> _Your instructions_: The answer must consist only of the lines from the line with "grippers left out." to the line with "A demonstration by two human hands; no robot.", both included, exactly as they stand below.

> _Source data_:
==============================

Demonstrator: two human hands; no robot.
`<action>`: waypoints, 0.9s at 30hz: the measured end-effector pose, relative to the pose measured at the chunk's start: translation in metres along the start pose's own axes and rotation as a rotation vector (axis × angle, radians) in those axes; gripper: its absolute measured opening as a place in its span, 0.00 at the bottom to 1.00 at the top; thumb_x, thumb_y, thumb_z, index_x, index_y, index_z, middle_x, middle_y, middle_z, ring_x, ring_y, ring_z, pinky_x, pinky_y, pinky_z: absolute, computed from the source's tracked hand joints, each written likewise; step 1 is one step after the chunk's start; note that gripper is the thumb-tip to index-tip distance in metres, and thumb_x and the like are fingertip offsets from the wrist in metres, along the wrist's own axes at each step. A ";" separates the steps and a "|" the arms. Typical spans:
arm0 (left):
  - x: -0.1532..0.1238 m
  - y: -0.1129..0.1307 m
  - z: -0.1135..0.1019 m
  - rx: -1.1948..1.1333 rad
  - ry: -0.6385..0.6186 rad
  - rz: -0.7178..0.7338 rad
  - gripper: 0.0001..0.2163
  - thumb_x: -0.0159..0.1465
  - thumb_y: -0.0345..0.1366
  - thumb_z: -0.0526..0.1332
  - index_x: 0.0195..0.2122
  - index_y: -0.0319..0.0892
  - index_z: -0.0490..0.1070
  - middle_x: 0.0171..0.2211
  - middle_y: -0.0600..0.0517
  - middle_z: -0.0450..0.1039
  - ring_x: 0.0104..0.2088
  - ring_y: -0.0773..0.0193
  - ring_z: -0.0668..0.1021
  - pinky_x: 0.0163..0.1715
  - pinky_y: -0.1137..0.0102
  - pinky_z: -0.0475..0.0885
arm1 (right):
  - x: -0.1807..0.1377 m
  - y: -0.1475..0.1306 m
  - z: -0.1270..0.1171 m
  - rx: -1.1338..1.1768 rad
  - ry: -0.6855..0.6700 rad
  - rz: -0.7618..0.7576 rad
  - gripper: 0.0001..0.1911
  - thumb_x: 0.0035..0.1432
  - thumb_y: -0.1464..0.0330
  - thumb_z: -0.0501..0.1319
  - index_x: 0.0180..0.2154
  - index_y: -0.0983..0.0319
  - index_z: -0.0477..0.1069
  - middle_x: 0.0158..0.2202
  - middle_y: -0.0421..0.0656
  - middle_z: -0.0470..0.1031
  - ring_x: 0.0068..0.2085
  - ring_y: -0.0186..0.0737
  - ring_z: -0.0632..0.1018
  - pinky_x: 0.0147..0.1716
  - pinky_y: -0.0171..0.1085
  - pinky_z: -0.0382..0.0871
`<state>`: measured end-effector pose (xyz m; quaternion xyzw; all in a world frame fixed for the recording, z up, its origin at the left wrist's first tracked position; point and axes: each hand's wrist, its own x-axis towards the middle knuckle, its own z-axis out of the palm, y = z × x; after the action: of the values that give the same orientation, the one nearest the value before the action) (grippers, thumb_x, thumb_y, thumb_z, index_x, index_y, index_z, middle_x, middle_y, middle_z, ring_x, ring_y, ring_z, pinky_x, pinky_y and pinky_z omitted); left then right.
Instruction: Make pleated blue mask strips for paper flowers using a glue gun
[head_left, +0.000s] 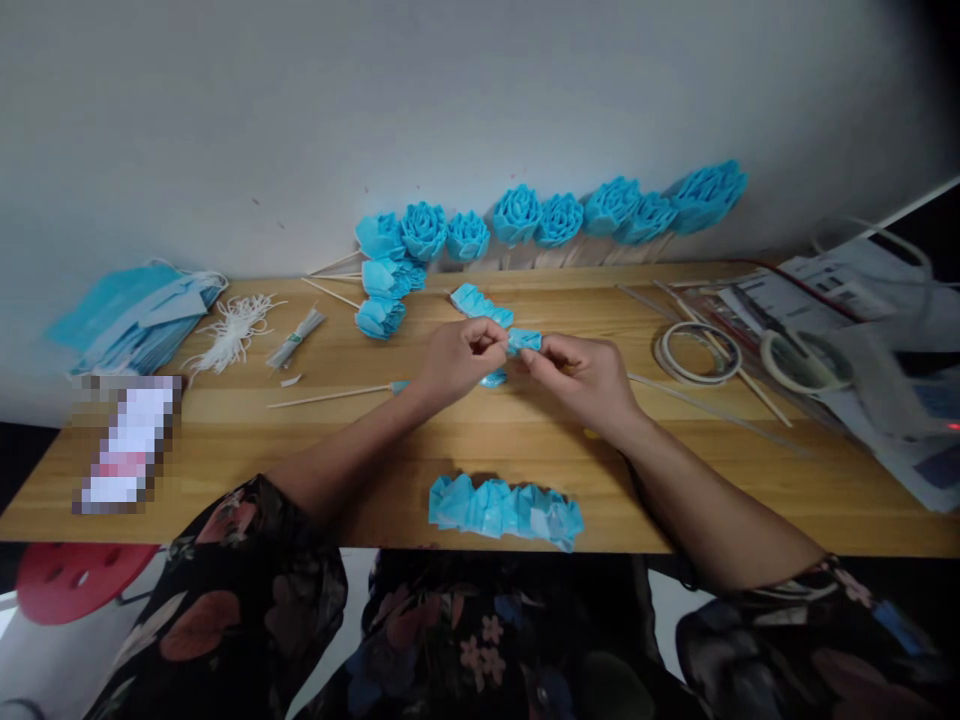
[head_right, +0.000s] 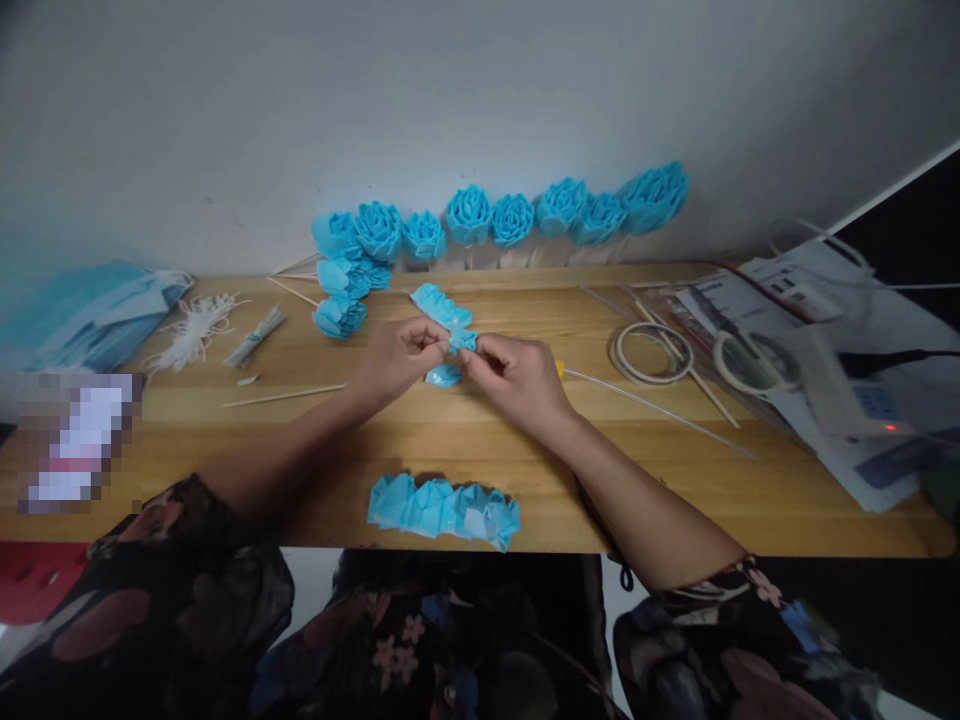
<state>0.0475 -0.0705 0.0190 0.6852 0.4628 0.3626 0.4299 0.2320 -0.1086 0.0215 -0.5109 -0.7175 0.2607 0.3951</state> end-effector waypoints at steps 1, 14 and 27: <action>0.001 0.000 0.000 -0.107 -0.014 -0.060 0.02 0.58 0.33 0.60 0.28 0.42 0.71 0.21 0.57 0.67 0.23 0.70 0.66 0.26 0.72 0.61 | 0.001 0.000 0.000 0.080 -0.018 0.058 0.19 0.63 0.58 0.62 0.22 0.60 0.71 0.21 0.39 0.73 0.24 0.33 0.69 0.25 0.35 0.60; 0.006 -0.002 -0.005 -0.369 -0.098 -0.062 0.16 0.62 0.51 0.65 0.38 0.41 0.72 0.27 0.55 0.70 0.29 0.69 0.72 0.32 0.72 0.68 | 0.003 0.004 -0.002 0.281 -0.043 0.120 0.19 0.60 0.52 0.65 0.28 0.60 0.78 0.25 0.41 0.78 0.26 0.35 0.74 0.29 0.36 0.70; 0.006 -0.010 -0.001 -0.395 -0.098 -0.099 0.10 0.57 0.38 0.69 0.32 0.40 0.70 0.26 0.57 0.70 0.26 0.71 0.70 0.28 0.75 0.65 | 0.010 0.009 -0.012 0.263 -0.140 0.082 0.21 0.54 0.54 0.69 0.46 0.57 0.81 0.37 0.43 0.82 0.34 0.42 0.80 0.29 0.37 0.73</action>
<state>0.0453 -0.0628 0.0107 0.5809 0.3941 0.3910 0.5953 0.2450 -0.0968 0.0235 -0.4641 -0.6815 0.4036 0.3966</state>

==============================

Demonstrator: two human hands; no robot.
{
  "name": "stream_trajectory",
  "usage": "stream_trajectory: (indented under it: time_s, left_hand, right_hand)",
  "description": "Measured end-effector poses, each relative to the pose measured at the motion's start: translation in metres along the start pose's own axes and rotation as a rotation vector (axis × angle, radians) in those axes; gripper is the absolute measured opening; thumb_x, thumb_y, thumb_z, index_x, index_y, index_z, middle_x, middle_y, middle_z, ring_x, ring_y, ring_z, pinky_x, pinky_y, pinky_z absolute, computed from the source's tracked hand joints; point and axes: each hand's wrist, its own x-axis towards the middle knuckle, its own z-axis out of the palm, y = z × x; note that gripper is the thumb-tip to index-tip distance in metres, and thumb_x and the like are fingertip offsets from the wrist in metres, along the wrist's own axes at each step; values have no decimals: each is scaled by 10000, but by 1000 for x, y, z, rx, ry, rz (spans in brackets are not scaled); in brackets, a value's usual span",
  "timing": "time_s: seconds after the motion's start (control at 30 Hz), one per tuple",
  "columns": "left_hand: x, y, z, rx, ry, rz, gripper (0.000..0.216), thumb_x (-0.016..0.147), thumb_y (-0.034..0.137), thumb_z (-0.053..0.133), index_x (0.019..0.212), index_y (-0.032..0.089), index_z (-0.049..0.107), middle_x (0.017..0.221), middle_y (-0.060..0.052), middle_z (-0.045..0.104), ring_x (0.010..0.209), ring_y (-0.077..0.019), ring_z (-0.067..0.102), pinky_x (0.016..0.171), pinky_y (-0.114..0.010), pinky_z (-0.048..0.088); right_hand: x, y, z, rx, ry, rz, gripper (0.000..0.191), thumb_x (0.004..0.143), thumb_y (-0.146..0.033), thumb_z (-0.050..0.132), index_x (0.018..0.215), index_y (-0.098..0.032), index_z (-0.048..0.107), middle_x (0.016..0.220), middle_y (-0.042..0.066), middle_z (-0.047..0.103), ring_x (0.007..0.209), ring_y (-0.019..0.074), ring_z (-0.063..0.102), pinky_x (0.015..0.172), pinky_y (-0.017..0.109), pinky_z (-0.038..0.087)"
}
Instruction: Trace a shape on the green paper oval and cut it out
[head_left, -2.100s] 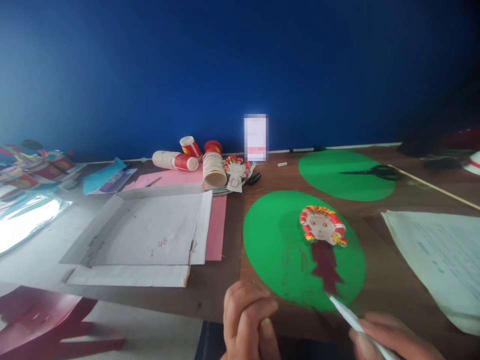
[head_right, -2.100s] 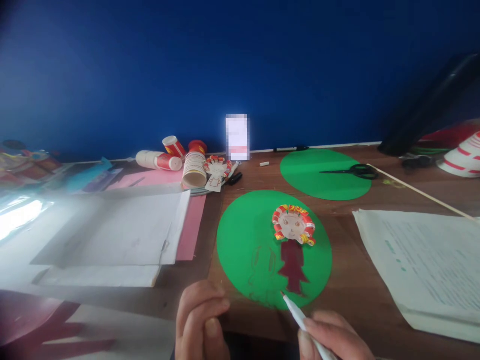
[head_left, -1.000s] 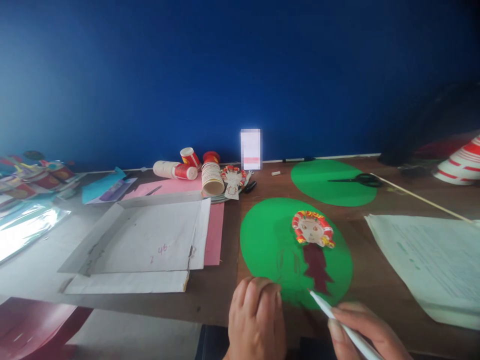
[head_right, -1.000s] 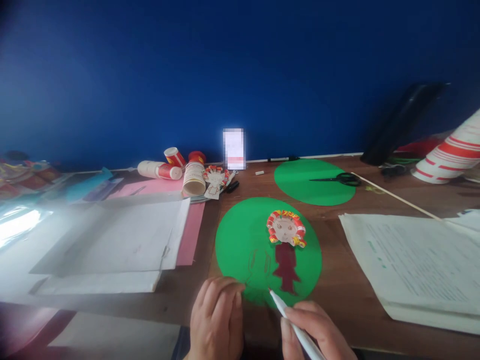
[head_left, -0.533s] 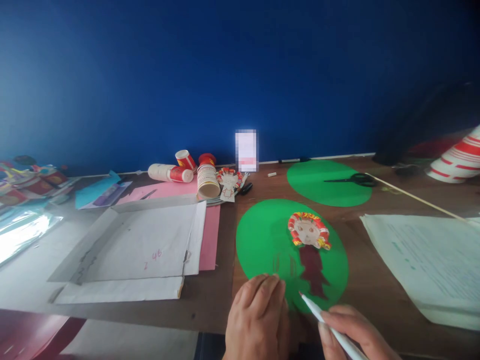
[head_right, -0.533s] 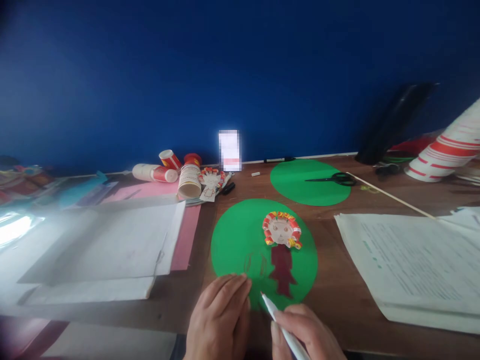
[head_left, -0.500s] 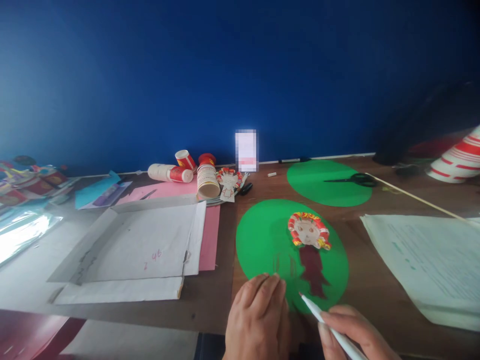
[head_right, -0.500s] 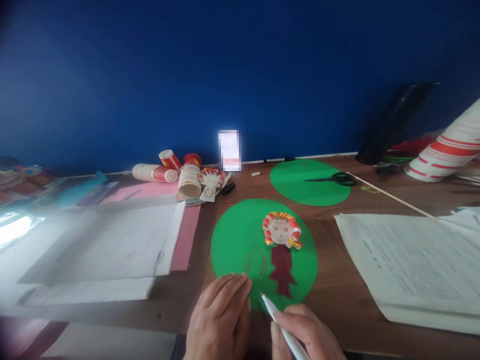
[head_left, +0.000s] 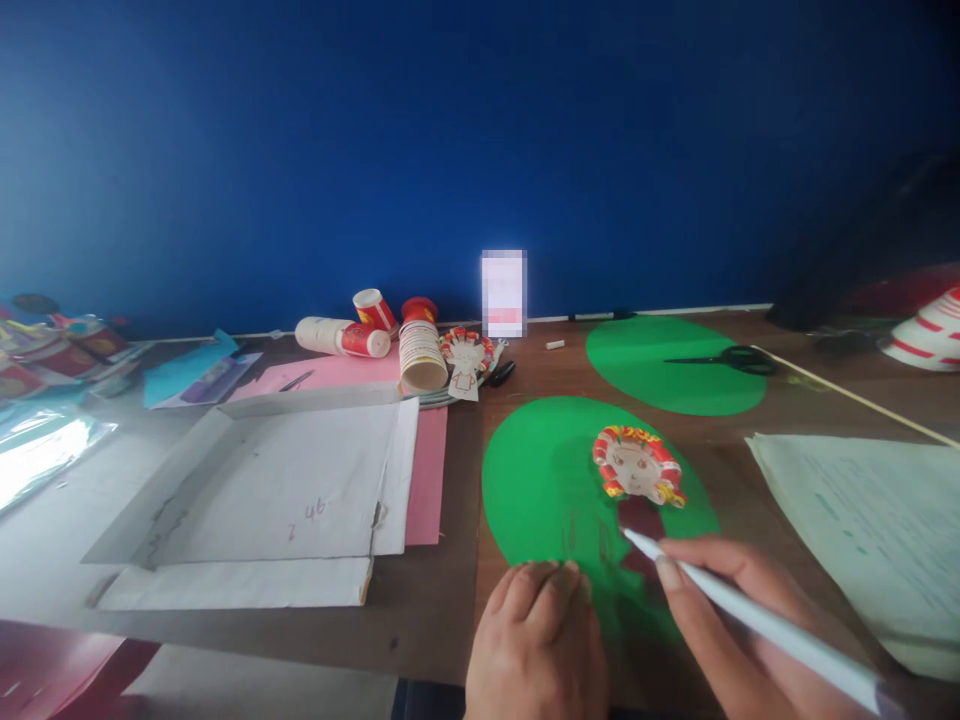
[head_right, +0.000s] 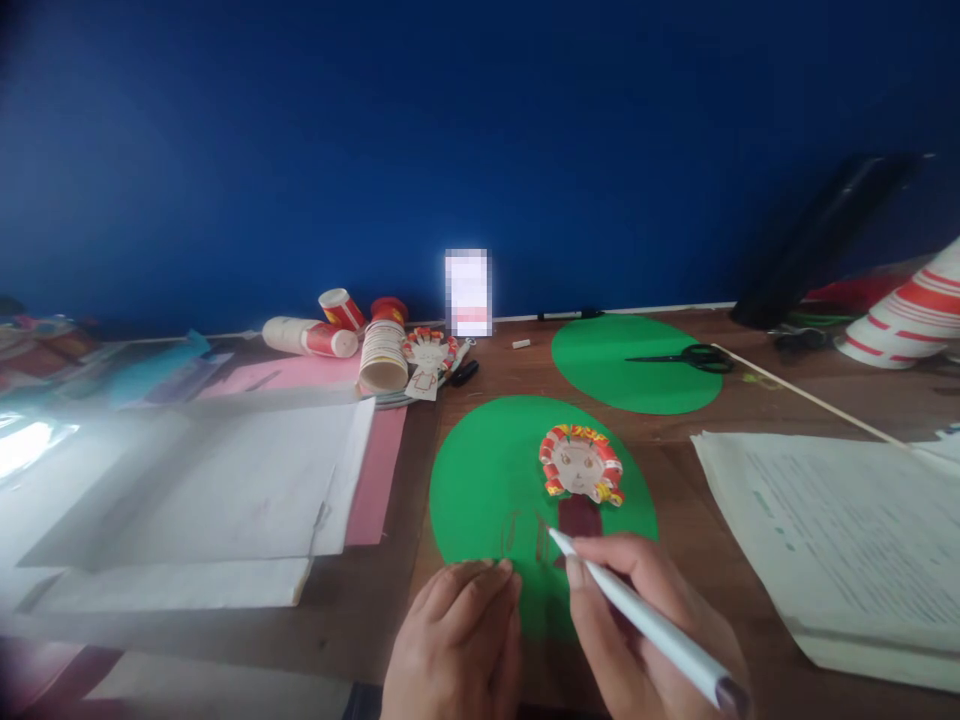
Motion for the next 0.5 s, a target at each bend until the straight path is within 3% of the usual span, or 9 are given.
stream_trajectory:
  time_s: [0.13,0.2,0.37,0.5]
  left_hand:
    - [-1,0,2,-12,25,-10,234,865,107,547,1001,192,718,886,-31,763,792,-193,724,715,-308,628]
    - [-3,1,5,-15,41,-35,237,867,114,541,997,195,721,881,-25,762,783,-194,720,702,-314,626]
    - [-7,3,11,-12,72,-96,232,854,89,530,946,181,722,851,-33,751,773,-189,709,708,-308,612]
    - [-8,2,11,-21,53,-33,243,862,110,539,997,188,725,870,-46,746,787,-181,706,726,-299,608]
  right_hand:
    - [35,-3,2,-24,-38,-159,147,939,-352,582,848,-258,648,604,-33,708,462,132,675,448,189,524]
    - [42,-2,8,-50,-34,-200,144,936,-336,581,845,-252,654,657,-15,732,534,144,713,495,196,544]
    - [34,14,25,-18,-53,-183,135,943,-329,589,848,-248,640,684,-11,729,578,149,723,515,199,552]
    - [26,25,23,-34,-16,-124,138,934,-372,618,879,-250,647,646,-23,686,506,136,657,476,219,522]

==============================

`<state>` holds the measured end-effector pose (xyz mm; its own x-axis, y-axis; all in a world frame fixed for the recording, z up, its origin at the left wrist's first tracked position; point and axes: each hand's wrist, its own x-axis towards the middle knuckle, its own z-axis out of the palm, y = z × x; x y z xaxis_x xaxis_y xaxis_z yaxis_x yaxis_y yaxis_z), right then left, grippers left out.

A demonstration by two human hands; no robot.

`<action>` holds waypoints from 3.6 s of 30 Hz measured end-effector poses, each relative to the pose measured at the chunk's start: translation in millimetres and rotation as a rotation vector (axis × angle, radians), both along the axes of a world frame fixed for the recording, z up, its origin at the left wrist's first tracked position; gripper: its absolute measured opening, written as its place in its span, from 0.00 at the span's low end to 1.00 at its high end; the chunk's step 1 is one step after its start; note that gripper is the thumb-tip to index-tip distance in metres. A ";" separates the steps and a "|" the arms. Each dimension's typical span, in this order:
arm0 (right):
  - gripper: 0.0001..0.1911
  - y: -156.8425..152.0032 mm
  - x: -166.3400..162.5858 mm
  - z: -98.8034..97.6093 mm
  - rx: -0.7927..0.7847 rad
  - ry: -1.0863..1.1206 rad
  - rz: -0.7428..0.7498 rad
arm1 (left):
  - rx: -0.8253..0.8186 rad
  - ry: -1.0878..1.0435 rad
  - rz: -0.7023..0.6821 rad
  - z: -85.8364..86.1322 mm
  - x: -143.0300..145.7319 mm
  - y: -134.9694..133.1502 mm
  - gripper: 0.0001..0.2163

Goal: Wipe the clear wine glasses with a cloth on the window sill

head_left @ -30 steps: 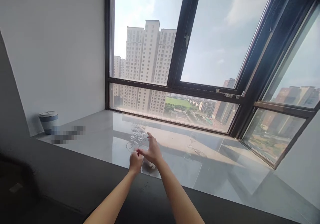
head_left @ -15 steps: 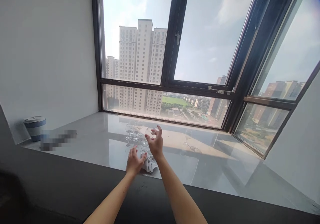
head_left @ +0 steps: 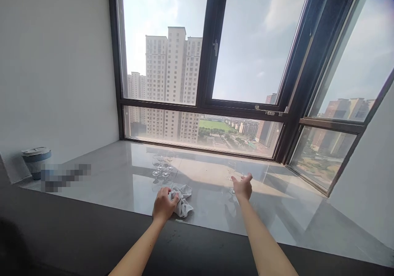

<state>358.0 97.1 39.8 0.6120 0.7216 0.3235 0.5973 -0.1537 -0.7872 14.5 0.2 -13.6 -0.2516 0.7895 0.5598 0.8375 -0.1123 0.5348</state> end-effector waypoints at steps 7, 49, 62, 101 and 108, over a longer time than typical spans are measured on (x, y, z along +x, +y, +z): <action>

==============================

> _Reply_:
`<state>` holds the measured end-effector pose (xyz mm; its own x-axis, y-axis; all in a world frame fixed for the recording, z up, its origin at the left wrist's first tracked position; point and axes: each hand's wrist, its own x-axis towards the middle knuckle, its own z-axis out of the palm, y = z × x; x y z xaxis_x xaxis_y xaxis_z yaxis_x yaxis_y yaxis_z), right then left, grippers left out.

A demonstration by two human hands; no robot.

Nothing more is required for this exercise.